O Globo / O Estado de S. Paulo
Esse é o título em português do filme de
Frank Capra “It’s a wonderful life”, obra que consolida o cinema como capaz de
competir com a melhor literatura. Capra confessa em sua autobiografia, “The
name above the title” (“O nome acima do título”), que investiu nele “tudo o que
era e tudo o que sabia”.
No fim da Segunda Guerra Mundial — ele serviu no Departamento de Propaganda —, Capra estava afastado do ambiente ultracompetitivo de Holywood e, perto dos 50 anos, apostou na história “The greatest gift” (“O maior presente”), um conto de Van Doren Stern inspirado num sonho e, em 1943, rejeitado por revistas e divulgado pelo autor em 200 cartões de Natal. Foi assim que virou filme a história do pai de família quebrado, como muitos neste Brasil de 2022, que tenta se matar, mas a quem um anjo, enviado pelas preces dos seus entes queridos, realiza o milagre de fazer ver a falta que sua existência faria caso não tivesse nascido e vivido — nosso maior presente.
O filme é enquadrado pela visão americana
do Natal, mas vai muito além. É, sobretudo, uma crítica aos dois lados do
capitalismo. O do banqueiro egoísta, preso a uma cadeira de rodas, símbolo da
mais-valia de todos os que amam o poder pelo poder; e a do herói, herdeiro sem
querer de uma frágil cooperativa que socializa o dinheiro financiando casas
para trabalhadores e imigrantes (Capra foi um imigrante paupérrimo). A
cooperativa opera como nossos “bancos de habitação”, sempre canibalizados pelos
populismos de direita e esquerda.
O filme também especula sobre um intrigante
problema filosófico. A questão de ver o mundo em que se viveu sem nele ter
nascido. Um exercício que, inconscientemente, praticamos. Um olhar duplo. No
primeiro, o real; no segundo (graças ao milagre da imaginação), as mesmas
pessoas, mas sem nossa presença. Essa possibilidade de assistir a uma
impossível saída da vida que vivemos é a melhor prova do poder do cinema que
jamais vi no cinema. Seu clímax ocorre quando o herói — prestes a se suicidar —
revê milagrosamente sua existência e a implora de volta. Precisamente porque
compreende que todos somos fabricados por sofrimentos e dificuldades.

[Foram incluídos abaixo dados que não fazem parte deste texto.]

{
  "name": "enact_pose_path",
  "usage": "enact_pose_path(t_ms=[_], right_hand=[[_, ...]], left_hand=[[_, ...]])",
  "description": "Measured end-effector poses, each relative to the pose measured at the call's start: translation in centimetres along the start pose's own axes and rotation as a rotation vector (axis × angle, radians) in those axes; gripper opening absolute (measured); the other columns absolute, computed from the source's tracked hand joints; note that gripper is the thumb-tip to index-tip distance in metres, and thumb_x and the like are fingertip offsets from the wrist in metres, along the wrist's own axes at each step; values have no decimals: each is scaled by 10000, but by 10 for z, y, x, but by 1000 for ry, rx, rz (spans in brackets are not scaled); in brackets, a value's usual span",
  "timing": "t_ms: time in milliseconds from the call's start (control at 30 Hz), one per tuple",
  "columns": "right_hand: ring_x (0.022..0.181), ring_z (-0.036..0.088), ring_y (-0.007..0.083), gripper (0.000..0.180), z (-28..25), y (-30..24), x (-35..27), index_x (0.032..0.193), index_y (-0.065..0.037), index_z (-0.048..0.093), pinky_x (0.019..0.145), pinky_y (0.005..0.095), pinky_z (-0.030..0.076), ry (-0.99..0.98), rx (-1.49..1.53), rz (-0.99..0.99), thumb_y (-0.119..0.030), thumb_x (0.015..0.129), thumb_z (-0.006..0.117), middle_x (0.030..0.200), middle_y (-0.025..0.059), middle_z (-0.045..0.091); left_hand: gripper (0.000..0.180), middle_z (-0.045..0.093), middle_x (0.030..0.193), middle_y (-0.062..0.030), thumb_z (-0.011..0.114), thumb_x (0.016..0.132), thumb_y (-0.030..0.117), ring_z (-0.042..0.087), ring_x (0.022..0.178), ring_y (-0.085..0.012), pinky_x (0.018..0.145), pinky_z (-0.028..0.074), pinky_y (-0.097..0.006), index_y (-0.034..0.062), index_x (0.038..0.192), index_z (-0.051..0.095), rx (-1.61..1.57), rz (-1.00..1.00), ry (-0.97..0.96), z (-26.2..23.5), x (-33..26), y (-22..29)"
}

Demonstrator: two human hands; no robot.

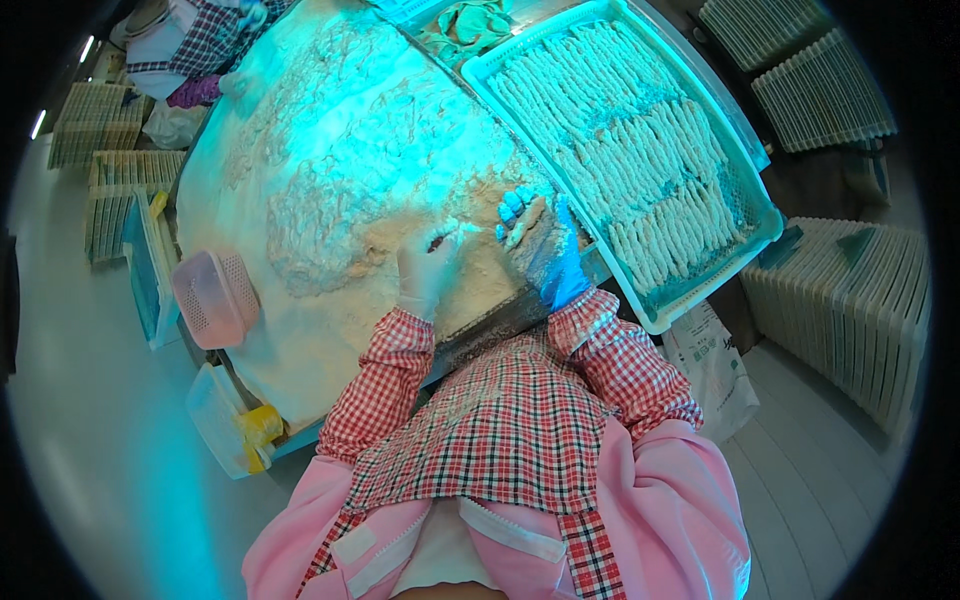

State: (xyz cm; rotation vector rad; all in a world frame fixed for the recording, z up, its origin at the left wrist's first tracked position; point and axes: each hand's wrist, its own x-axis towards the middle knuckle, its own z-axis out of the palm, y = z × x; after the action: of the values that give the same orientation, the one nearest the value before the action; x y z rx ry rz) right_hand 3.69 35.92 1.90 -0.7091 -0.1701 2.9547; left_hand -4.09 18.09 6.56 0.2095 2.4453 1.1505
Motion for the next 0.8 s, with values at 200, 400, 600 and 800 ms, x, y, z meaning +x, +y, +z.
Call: enact_pose_path(t_ms=[200,400,600,800], right_hand=[[929,600,257,444,-4,-9,-3,1154,-91,556,797,405,488,-295,-8,-19,-477,957,459,1106,90,624],[988,587,249,477,3,0,-5,1171,-94,555,846,405,476,-138,43,37,-503,960,427,1110,83,622],[1065,564,265,539,2,11,1,1236,-80,525,912,433,452,-100,138,16,-526,958,404,1168,93,598],[1064,553,287,486,13,35,5,1172,-69,536,942,444,437,-123,137,12,-490,964,411,1144,123,583]], left_hand=[[431,614,1037,-130,692,788,195,594,959,-302,809,480,-400,70,1189,598,382,189,282,-4,-4,-36],[336,643,1004,-106,644,834,161,618,924,-267,785,498,-364,76,1158,616,464,374,32,13,1,-22],[212,677,990,-125,665,830,107,657,852,-225,749,514,-303,60,1036,682,-893,-191,124,14,-17,4],[152,662,880,-110,695,788,58,640,767,-199,664,511,-304,43,938,680,29,428,270,30,-42,10]])
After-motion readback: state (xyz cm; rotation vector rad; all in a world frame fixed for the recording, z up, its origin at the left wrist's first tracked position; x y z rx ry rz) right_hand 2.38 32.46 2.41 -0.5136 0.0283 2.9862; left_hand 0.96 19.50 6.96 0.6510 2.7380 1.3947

É quando Capra prova quanto tocamos em
inúmeras outras vidas. “A felicidade não se compra” é um filme revelador de que
ser é melhor do que ter.
O que tem isso a ver com “nosso Brasil”, em
plena ebulição de venda de felicidade eleitoral, em que, nós, pessoas comuns,
somos obrigados a ver, ouvir e eventualmente “comprar” uma entrada (ou voto)
nesse filme de politicagem, encontros e desencontros que tipificam essas
transições de poder político e institucional?
Arrisco-me a dizer que o filme é um
contraponto a essa busca eleitoreira obviamente marcada pela falsidade, porque
ilusória e repetitiva, em que vidas duplicadas e contrárias a seus propalados ideais
polarizam-se como resultado de um populismo estrutural que só pode levar à
insinceridade e ao engodo — um autoengano.
Vejam os heróis-candidatos e como eles
retornam a suas “primeiras” vidas, tentando refilmá-las como se elas fossem
coerentes com o que fizeram e fazem numa viagem de cinema... Pois, tanto de um
lado quanto do outro, houve uma cilada em colocar em prática os ideais que
pregavam e prometiam praticar.
Aliás, eles não se opõem, mas se completam,
pois, sem a corrupção lulopetista, não haveria nenhuma chance para esse
bolsonarismo, cujas marcas são a confusão, a violência, o caos e a negação.
Filme é filme, realidade é realidade. Mas existem princípios morais que comandam a prática política? Ou só vale fazer tudo para ganhar e “tomar o poder”? Há coerência na vida social, ou somos todos tão presos a nossos interesses quanto os candidatos que — sem dúvida e com as devidas, mas cada vez mais raras, exceções — se aventuram a disputar papéis muito acima de seus talentos?